___ Given data ___

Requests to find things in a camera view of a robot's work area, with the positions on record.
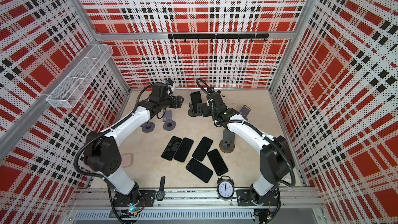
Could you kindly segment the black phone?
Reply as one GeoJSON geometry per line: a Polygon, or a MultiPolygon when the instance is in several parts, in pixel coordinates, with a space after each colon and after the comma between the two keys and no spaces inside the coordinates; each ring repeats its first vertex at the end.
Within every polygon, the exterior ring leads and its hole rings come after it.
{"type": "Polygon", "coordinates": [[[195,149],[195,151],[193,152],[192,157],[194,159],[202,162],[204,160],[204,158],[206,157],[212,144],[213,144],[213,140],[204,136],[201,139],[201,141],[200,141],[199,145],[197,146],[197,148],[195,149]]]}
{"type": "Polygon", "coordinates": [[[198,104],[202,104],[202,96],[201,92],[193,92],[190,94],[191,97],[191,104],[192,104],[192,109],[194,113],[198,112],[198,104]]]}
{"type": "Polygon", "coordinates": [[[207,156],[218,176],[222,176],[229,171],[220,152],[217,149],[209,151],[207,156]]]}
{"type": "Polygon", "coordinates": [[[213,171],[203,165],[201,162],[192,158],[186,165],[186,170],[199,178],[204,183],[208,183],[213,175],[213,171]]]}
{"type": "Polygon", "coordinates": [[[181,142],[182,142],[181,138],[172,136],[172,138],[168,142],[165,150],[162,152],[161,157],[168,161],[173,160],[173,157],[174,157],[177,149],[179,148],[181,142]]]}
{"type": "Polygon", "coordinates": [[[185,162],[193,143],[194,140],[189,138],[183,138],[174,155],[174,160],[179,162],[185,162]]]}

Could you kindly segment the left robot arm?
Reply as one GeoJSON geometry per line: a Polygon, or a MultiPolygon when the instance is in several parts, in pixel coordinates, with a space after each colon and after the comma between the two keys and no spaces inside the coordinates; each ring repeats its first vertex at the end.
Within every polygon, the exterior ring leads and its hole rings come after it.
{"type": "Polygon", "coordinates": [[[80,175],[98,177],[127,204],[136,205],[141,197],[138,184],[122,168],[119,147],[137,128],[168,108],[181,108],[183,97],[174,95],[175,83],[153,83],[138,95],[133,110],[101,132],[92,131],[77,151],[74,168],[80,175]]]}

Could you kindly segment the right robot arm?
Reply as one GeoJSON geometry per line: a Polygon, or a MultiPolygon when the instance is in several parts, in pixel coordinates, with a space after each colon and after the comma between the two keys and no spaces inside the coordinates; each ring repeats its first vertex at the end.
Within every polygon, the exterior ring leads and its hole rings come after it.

___

* Task details
Please output the entries above exactly, leaving out every picture.

* Result for this exercise
Requests to find things in a camera view of a robot's work area, with the positions on record.
Could you kindly segment the black phone?
Reply as one GeoJSON geometry per line: a Polygon, or a MultiPolygon when the instance is in several parts, in pixel coordinates, with a space after each colon and after the comma between the two keys and no spaces inside the coordinates; each ring repeats its first vertex at the end.
Within every polygon, the exterior ring leads and its hole rings come after it.
{"type": "Polygon", "coordinates": [[[195,149],[195,151],[193,152],[192,157],[194,159],[202,162],[204,160],[204,158],[206,157],[212,144],[213,144],[213,140],[204,136],[201,139],[201,141],[200,141],[199,145],[197,146],[197,148],[195,149]]]}
{"type": "Polygon", "coordinates": [[[198,104],[202,104],[202,96],[201,92],[193,92],[190,94],[191,97],[191,104],[192,104],[192,109],[194,113],[198,112],[198,104]]]}
{"type": "Polygon", "coordinates": [[[207,156],[218,176],[222,176],[229,171],[220,152],[217,149],[209,151],[207,156]]]}
{"type": "Polygon", "coordinates": [[[213,171],[203,165],[201,162],[192,158],[186,165],[186,170],[199,178],[204,183],[208,183],[213,175],[213,171]]]}
{"type": "Polygon", "coordinates": [[[181,142],[182,142],[181,138],[172,136],[172,138],[168,142],[165,150],[162,152],[161,157],[168,161],[173,160],[173,157],[174,157],[177,149],[179,148],[181,142]]]}
{"type": "Polygon", "coordinates": [[[185,162],[193,143],[194,140],[189,138],[183,138],[174,155],[174,160],[179,162],[185,162]]]}

Could you kindly segment the left robot arm?
Reply as one GeoJSON geometry per line: a Polygon, or a MultiPolygon when the instance is in several parts, in pixel coordinates, with a space after each colon and after the comma between the two keys and no spaces inside the coordinates; each ring repeats its first vertex at the end.
Within every polygon, the exterior ring leads and its hole rings come after it.
{"type": "Polygon", "coordinates": [[[80,175],[98,177],[127,204],[136,205],[141,197],[138,184],[122,168],[119,147],[137,128],[168,108],[181,108],[183,97],[174,95],[175,83],[153,83],[138,95],[133,110],[101,132],[92,131],[77,151],[74,168],[80,175]]]}

Could you kindly segment the right robot arm?
Reply as one GeoJSON geometry per line: a Polygon, or a MultiPolygon when the instance is in several parts, in pixel coordinates, with a space after each colon and after the comma between the two keys and no spaces inside the coordinates; each ring repeats its first vertex at the end.
Within every polygon, the exterior ring leads and its hole rings come after it.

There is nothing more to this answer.